By Jalal Alavi, UK
A careful assessment of
Iran's recent statements on
its nuclear standoff with the West should make at least two things crystal
clear: Iran's rigid and
unwavering position on its right to enrich uranium at home (if only for research
purposes) and America's staunch resolve not to let
that happen. This being the case,
it would be logical to assume that Iran will tactfully reject any and
all incentives aimed at impeding its enrichment capability. Though Iran is mainly using the West's
lack of regard for its inalienable right to pursue enrichment under NPT (Nuclear
Non-Proliferation Treaty) regulations as excuse for not welcoming the recent
offer of incentives by the five permanent members of the Security Council and
Germany, the fact of the matter is, in my opinion, that after careful
deliberation Iran's oligarchs have decided to subtly opt out of direct
negotiations with the US, fearing that such negotiations will rob them of their
raison d'être, devotees, and, eventually, of their privileged position in
domestic affairs. Such
consideration by the Islamic Republic would, of course, be as much structural as
it would be political in nature.
It is political insofar as it
conversely relates to the Bush administration's avowed support for freedom and
democracy in Iran. It is structural insofar as it partially
relates to the clerical regime's fragmented nature, which necessitates the
utilization of perpetual antagonism towards the US as a
consolidating mechanism.
Accordingly, any significant move by the Islamic Republic toward
'normalizing' relations with the US would run the actual risk of
gradually undermining the survival of the regime and its most powerful
elements. A quick look at the
clerical regime's 27-year history of antagonism toward the US - and toward all those who, at some point,
dared to advocate closer relations with the US - is all it
takes to clearly establish the above fact beyond doubt.
For the Islamic Republic, the
combination of Russian and Chinese support along with the Bush administration's
self-inflicted military entanglements in Iraq and Afghanistan, preoccupation
with upcoming elections, low domestic approval-ratings and myriad economic
issues linked to high energy prices further provide the kind of protection
necessary for continuing with a policy of indifference toward international
concerns. To this end, Europe, of
course, does not fare any better than the US in its
assessment. As a result, those in
charge of the Islamic Republic see no reason for either curtailing their
enrichment activities or entering direct negotiations with the
US. For them, even a semi-isolated,
low-profile existence will suffice, so long as they do not have to democratize
or lose much of their oil and gas revenues.
Absent the opportunity to
constructively engage the Islamic Republic - constructive in the sense that the
West would pursue a simultaneous, two-pronged policy of nuclear curtailment and
genuine democratization - the international community needs to consider dealing
with the Iranian regime much as it did against South Africa's apartheid regime -
especially since there is no shortage of similarities between the two. Considering the Islamic Republic's
severe suppression of domestic dissent and movements, and the catastrophic
consequences usually associated with any military operation or violent
regime-change from abroad, the above option seems highly plausible. Though Iran's global position and status as a major oil
and gas exporter does not easily compare with that of apartheid
South Africa, the world's
democratic community can, through careful collective planning, manage to
accomplish in Iran the kind
of meaningful transformation previously accomplished in South Africa.

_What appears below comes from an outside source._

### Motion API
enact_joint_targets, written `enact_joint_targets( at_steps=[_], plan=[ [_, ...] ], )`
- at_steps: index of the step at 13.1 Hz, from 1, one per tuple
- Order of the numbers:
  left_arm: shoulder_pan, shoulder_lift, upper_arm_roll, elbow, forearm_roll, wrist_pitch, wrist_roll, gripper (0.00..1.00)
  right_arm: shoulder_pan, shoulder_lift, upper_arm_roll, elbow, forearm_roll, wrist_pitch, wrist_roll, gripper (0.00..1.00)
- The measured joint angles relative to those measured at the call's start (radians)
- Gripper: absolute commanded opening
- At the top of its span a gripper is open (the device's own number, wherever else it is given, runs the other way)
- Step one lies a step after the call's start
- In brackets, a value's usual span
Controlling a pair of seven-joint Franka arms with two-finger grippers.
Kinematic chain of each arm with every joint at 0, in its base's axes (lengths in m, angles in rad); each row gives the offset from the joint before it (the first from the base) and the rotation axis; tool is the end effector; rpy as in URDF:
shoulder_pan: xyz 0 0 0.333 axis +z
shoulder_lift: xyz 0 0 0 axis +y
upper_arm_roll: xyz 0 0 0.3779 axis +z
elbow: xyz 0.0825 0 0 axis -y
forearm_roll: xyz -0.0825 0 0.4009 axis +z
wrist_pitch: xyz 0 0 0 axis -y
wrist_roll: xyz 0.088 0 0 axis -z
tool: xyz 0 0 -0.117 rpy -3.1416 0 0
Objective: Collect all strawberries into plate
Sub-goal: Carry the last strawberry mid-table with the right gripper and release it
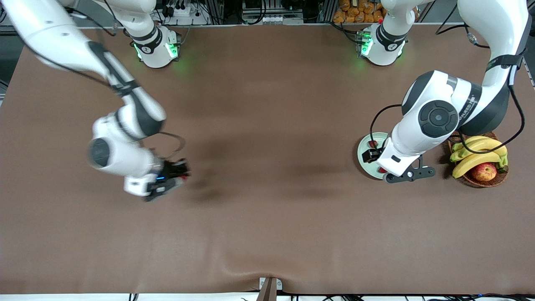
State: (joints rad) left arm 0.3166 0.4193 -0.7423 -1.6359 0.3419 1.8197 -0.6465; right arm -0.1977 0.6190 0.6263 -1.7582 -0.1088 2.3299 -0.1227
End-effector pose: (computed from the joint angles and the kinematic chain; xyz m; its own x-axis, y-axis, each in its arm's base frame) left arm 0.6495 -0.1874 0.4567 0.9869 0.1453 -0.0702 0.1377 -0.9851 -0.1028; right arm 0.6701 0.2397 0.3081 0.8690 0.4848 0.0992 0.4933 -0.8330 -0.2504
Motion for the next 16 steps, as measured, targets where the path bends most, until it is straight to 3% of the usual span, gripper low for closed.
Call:
enact_joint_targets(
  at_steps=[2, 7, 11, 16],
  plan=[
    [0.0, 0.0, -0.002, 0.02, 0.0, -0.015, 0.0, 1.0, 0.133, 0.038, -0.02, 0.032, 0.0, 0.082, 0.059, 0.0],
    [0.0, 0.0, -0.003, 0.046, -0.013, -0.017, 0.0, 1.0, 0.458, 0.115, -0.191, 0.133, 0.0, 0.24, 0.142, 0.0],
    [0.0, 0.0, -0.005, 0.065, -0.015, -0.017, 0.0, 1.0, 0.591, 0.24, -0.257, 0.199, 0.0, 0.412, 0.177, 0.0],
    [-0.021, 0.004, -0.01, 0.063, -0.061, -0.023, 0.0, 1.0, 0.751, 0.334, -0.378, 0.351, 0.0, 0.417, 0.293, 0.08]
  ],
)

To this end, any sort of an
unscrupulous compromise (for example, along the lines of what has become known
as the 'Libyan model') or dilly-dallying with the Iranian regime - whether it be
fragmented or, at some point, forcefully purged in nature - will be perceived by
the Iranian democratic community as a cynical and deliberate abandonment of
worldwide democratic ideals by the West.
Like former Swedish Prime Minister Olof Palme, who once famously said:
"Apartheid cannot be reformed, it has to be eliminated," I am of the opinion
that the Islamic Republic cannot be reformed due to inherent structural
limitations, and that it has to be transformed through a gradual and sustained
mix of domestic and international efforts at democratization. Any doubts in this regard can
effectively be eliminated through careful examination of the eight-year history
of the failed reform movement under the leadership of former President Mohammad
Khatami.
About the author: Jalal Alavi is a
sociologist and political commentator residing in Britain. The appearance of this article, first
published by Mail & Guardian Online on June 27, coincided with
Ayatollah Ali Khamenei's declaration a few hours later that "Talks with US would
not benefit Iran" (Reuters, June 27).